Lo que sucedió después fue algo difícil de creer. La casa del Señor tenía un horno, como casi todas las de aquel pueblo. De la casa nadie vio salir el cuerpo sin vida para ser enterado en el cementerio. Lo que si vieron fue salir humo por la chimenea, extraño siendo verano. Las criadas habían incinerado al Señor en aquel horno, siguiendo la última orden recibida del Señor. A partir de esa evidencia, en el pueblo se desató una furia de reivindicaciones: los bastardos reclamaron parte de la herencia, los que fueron esquilmados reclamaron sus tierras, las criadas se negaron a abandonar la casa, todos tenían o adujeron resarcirse de alguna cuenta pendiente con el Señor.
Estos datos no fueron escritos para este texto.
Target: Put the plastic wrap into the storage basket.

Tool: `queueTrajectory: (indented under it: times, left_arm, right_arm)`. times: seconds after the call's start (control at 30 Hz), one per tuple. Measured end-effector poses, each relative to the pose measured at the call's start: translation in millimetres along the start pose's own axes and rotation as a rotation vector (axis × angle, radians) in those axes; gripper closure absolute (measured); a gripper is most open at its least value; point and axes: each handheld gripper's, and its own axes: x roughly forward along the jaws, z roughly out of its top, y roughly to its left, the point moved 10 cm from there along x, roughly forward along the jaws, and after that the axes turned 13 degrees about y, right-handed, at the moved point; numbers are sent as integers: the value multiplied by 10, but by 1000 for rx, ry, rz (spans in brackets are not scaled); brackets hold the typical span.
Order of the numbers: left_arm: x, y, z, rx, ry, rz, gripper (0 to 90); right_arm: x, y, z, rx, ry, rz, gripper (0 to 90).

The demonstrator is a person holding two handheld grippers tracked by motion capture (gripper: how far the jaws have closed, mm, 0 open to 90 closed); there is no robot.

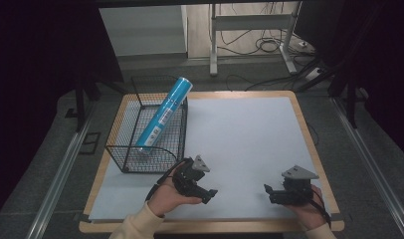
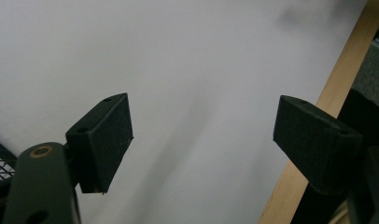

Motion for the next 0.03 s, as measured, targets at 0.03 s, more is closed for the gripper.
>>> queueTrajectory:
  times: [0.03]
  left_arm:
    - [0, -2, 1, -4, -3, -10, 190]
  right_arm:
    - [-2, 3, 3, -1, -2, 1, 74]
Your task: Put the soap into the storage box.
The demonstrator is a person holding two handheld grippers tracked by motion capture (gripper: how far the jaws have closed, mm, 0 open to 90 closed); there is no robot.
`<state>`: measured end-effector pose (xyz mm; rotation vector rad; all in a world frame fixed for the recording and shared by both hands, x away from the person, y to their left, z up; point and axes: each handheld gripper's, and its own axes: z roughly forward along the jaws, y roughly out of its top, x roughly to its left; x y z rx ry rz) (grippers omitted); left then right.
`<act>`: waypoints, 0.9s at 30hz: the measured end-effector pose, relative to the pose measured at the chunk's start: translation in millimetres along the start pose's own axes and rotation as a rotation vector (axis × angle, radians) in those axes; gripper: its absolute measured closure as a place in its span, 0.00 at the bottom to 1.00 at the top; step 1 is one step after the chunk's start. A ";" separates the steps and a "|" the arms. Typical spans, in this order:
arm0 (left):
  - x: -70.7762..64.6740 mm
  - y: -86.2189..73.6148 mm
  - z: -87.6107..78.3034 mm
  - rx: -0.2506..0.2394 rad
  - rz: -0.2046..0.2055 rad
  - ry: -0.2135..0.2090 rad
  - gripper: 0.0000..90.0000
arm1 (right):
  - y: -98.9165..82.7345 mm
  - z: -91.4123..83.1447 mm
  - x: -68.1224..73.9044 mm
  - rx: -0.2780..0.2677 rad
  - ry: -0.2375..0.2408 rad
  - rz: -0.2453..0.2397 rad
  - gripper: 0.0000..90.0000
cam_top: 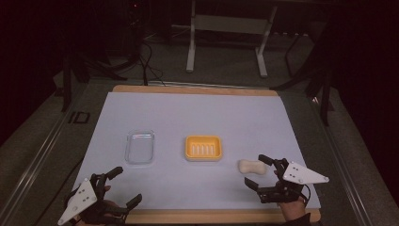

La enemistad general fue grande en aquel pueblo durante mucho tiempo, toda una generación que vivió el tiempo del Señor
La generación siguiente en aquel pueblo creó una leyenda que ensalzaba al Señor, pareciera que necesitaban al hombre preclaro, ilustre sin el cual ninguna pueblo se puede sentir orgulloso de su historia. Le erigieron una estatua en la plaza del pueblo con la siguiente leyenda en la peana:
A nuestro benefactor, sin el que este pueblo nunca habría pasado a la historia.
Y así, los pueblos siguen creyendo que no son nadie para juzgar a sus líderes, y si no los tuvieron, los inventan.